Augmentation du risque de surévaluation de l’immobilier européen
Le marché européen du logement a continué à afficher d’excellentes performances malgré le Covid-19. Selon les chiffres d’Eurostat, les prix des habitations dans l’UE ont augmenté de 6,1 % au premier trimestre 2021 (dernier chiffre disponible) par rapport à l’année précédente,soit plus que la hausse moyenne des prix de 4,8 % et 5,5 % enregistrée respectivement en 2019 et 2020. La bonne tenue du marché dans des circonstances économiques pourtant difficiles s'explique notamment par la faiblesse des taux d’intérêt et les aides aux revenus dont les citoyens impactés ont pu bénéficier dans la plupart des pays. Cela a permis à l’immobilier de rester abordable.En outre, cette combinaison de taux d’intérêt bas et d’un climat économique incertain a ravivé l’intérêt des investisseurs.

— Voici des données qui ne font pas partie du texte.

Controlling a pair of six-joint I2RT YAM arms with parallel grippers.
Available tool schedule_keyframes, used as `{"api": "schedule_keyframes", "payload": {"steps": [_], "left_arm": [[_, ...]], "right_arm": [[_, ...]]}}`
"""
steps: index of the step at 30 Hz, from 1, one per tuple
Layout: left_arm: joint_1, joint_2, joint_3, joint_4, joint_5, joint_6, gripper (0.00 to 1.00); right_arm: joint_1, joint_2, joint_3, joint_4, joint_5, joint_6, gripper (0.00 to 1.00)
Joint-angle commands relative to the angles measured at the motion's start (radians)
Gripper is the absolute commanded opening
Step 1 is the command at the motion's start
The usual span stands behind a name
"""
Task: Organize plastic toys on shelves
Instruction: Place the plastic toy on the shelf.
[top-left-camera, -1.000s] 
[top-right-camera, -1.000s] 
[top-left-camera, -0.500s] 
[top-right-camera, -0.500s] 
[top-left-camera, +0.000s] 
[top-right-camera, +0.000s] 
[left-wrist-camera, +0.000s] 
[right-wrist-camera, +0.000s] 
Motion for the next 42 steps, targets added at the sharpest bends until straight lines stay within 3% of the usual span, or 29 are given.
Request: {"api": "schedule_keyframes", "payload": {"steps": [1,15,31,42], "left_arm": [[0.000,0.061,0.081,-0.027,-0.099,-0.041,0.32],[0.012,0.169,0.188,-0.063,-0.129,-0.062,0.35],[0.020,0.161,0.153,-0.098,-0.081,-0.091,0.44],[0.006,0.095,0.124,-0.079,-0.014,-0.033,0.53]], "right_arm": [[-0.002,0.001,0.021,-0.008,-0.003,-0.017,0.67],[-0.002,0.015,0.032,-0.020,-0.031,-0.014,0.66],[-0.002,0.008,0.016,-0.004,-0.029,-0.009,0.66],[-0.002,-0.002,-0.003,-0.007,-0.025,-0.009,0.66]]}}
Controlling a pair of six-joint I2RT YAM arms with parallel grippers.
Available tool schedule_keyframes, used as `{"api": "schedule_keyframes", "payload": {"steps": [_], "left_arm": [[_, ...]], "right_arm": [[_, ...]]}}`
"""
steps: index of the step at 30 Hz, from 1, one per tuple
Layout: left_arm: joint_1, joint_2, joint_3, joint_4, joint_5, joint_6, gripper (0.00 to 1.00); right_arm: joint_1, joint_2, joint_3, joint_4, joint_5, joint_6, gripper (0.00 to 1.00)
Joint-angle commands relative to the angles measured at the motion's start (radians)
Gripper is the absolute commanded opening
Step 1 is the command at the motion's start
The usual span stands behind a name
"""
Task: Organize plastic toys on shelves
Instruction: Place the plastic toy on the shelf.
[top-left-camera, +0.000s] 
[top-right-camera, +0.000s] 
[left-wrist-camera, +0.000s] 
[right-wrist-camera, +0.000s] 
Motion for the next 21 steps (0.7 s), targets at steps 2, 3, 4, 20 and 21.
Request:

Outre la forte demande, la hausse des prix est, dans de nombreux pays, également due à la lenteur de l’adaptation de l’offre de logements.
La question est de savoir si le marché du logement n'est pas en surchauffe dans ce contexte de crise profonde. Il est possible de vérifier cela grâce aux mesures de valorisation de la BCE. Les chiffres du premier trimestre de 2021 ont été récemment publiés. La valorisation de la BCE basée sur un modèle économétrique (un des quatre indicateurs) est généralement considérée comme la plus fiable. Cette approche évalue un prix d’équilibre sur la base de déterminants fondamentaux (revenu ou PIB par tête d'habitant, taux, offre de logements…). Lorsque les prix s'écartent effectivement de ce prix d'équilibre, le modèle pointe alors sur une sous-évaluation ou une surévaluation. Le chiffre ainsi calculé en matière de surévaluation ou de sous-évaluation était plus élevé début 2021 que début 2020 dans 25 des 27 États membres (voir graphique). Dans pas moins de 14 pays, l'écart atteignait même 10 points de pourcentage ou plus. C’était également le cas au Royaume-Uni, qui ne fait désormais plus partie de l’UE.
C’est surtout au Luxembourg et en Suède que le modèle de la BCE (mais aussi les autres approches de valorisation) indique une forte surévaluation depuis déjà un certain temps. Celle-ci a encore augmenté dans les deux pays pendant la pandémie et tournait autour de 50 % au premier trimestre de 2021. La surévaluation estimée par le modèle est également assez élevée en Autriche (33 %), en Tchéquie (30 %) et au Royaume-Uni (25 %). Le marché belge est également surévalué, mais pas encore de manière excessive. La surévaluation du marché immobilier belge calculée par le modèle de la BCE (14 % au premier trimestre 2021) correspond à celle estimée par le modèle de KBC (12 %) et par celui de la BNB (14 % en moyenne en 2020).
Il est difficile de prévoir si ces surévaluations entraîneront une correction des prix et, si oui, à quel moment. Nous partons en tout cas du principe que la dynamique des prix va s’affaiblir dans la plupart des pays de l’UE, en parallèle avec la hausse attendue (mais pas forte) des taux d’intérêt, mais qu’elle restera positive. Si les prix du logement continuent toutefois de grimper plus que prévu (par exemple en raison du grand intérêt des investisseurs), la surévaluation continuera alors probablement à augmenter, avec le risque d’une (forte) correction du marché plus tard.